### Work order
Please retype the records below exactly, from the first line down to and including the line with "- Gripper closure".

### The records
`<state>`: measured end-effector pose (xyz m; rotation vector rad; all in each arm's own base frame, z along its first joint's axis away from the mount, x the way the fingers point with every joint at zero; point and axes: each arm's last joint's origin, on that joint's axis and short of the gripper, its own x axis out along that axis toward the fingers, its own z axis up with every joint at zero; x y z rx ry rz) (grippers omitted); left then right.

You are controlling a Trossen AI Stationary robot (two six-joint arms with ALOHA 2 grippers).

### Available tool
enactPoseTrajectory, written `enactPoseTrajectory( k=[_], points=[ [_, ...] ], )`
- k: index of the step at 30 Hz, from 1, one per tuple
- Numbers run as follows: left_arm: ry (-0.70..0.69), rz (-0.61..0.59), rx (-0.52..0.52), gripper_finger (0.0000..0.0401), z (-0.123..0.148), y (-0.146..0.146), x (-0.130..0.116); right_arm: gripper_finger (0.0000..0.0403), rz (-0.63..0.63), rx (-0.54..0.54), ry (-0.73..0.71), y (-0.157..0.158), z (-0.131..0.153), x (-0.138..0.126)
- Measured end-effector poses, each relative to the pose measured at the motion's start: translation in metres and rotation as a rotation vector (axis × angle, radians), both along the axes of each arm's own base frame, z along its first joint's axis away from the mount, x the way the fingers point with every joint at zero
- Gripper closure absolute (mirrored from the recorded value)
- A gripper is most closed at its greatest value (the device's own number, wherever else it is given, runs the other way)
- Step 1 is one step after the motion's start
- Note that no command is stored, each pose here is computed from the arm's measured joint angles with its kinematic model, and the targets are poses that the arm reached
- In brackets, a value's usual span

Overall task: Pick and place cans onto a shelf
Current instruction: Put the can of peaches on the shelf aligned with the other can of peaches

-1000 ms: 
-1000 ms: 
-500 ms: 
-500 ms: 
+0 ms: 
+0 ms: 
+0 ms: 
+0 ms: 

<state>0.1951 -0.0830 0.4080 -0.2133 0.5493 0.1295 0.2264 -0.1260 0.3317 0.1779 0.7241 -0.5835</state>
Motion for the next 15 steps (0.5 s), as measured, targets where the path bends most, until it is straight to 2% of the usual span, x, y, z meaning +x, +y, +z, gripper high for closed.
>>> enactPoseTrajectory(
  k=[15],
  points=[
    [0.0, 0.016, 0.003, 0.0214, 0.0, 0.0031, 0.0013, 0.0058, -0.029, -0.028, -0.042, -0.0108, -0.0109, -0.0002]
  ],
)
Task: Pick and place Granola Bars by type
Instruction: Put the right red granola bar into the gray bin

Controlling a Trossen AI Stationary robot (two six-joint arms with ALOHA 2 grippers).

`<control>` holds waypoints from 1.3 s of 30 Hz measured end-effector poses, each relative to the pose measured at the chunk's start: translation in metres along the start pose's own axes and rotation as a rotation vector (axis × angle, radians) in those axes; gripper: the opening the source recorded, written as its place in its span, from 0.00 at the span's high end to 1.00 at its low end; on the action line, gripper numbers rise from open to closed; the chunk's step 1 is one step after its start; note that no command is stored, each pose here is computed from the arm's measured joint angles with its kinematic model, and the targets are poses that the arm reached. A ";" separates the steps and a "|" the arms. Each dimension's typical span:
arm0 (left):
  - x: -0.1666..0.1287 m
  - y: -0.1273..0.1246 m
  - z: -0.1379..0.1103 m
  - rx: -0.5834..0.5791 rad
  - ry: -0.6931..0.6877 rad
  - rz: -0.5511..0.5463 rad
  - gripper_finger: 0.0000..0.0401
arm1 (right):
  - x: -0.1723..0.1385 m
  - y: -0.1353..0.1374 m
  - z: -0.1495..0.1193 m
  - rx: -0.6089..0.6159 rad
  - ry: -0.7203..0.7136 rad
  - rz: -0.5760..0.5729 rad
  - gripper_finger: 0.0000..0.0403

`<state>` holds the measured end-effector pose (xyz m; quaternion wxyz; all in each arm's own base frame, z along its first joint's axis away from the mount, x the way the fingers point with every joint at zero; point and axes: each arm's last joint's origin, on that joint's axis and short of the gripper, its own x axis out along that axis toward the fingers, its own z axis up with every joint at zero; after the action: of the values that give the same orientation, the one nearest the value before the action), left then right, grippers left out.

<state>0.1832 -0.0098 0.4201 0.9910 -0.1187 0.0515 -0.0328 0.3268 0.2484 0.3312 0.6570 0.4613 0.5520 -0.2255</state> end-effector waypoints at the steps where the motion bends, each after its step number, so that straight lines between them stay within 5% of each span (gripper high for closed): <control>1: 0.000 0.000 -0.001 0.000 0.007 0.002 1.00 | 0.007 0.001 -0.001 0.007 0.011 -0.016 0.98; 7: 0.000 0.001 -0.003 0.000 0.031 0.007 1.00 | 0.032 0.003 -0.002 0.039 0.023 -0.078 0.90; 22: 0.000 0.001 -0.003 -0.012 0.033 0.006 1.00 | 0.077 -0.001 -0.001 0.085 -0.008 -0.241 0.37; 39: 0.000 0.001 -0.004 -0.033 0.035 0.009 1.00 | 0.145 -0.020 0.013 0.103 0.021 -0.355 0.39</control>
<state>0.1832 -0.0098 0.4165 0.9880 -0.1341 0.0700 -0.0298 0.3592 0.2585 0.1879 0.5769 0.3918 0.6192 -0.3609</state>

### Response to the exercise
`<state>`: measured end-effector pose (xyz m; rotation vector rad; all in each arm's own base frame, z along its first joint's axis away from the mount, x the way the fingers point with every joint at zero; point and axes: each arm's last joint's origin, on that joint's axis and short of the gripper, its own x axis out along that axis toward the fingers, its own z axis up with every joint at zero; x y z rx ry rz) (grippers omitted); left then right.

You are controlling a Trossen AI Stationary robot (two six-joint arms with ALOHA 2 grippers).

### Available tool
enactPoseTrajectory, written `enactPoseTrajectory( k=[_], points=[ [_, ...] ], )`
- k: index of the step at 30 Hz, from 1, one per tuple
- Numbers run as follows: left_arm: ry (-0.70..0.69), rz (-0.61..0.59), rx (-0.52..0.52), gripper_finger (0.0000..0.0401), z (-0.123..0.148), y (-0.146..0.146), x (-0.130..0.116); right_arm: gripper_finger (0.0000..0.0403), rz (-0.63..0.63), rx (-0.54..0.54), ry (-0.73..0.71), y (-0.157..0.158), z (-0.131..0.153), x (-0.138..0.126)
- Measured end-effector poses, each relative to the pose measured at the motion's start: translation in metres and rotation as a rotation vector (axis × angle, radians), both along the axes of each arm's own base frame, z along its first joint's axis away from the mount, x the way the fingers point with every joint at zero
- Gripper closure absolute (mirrored from the recorded value)

No additional answer is needed.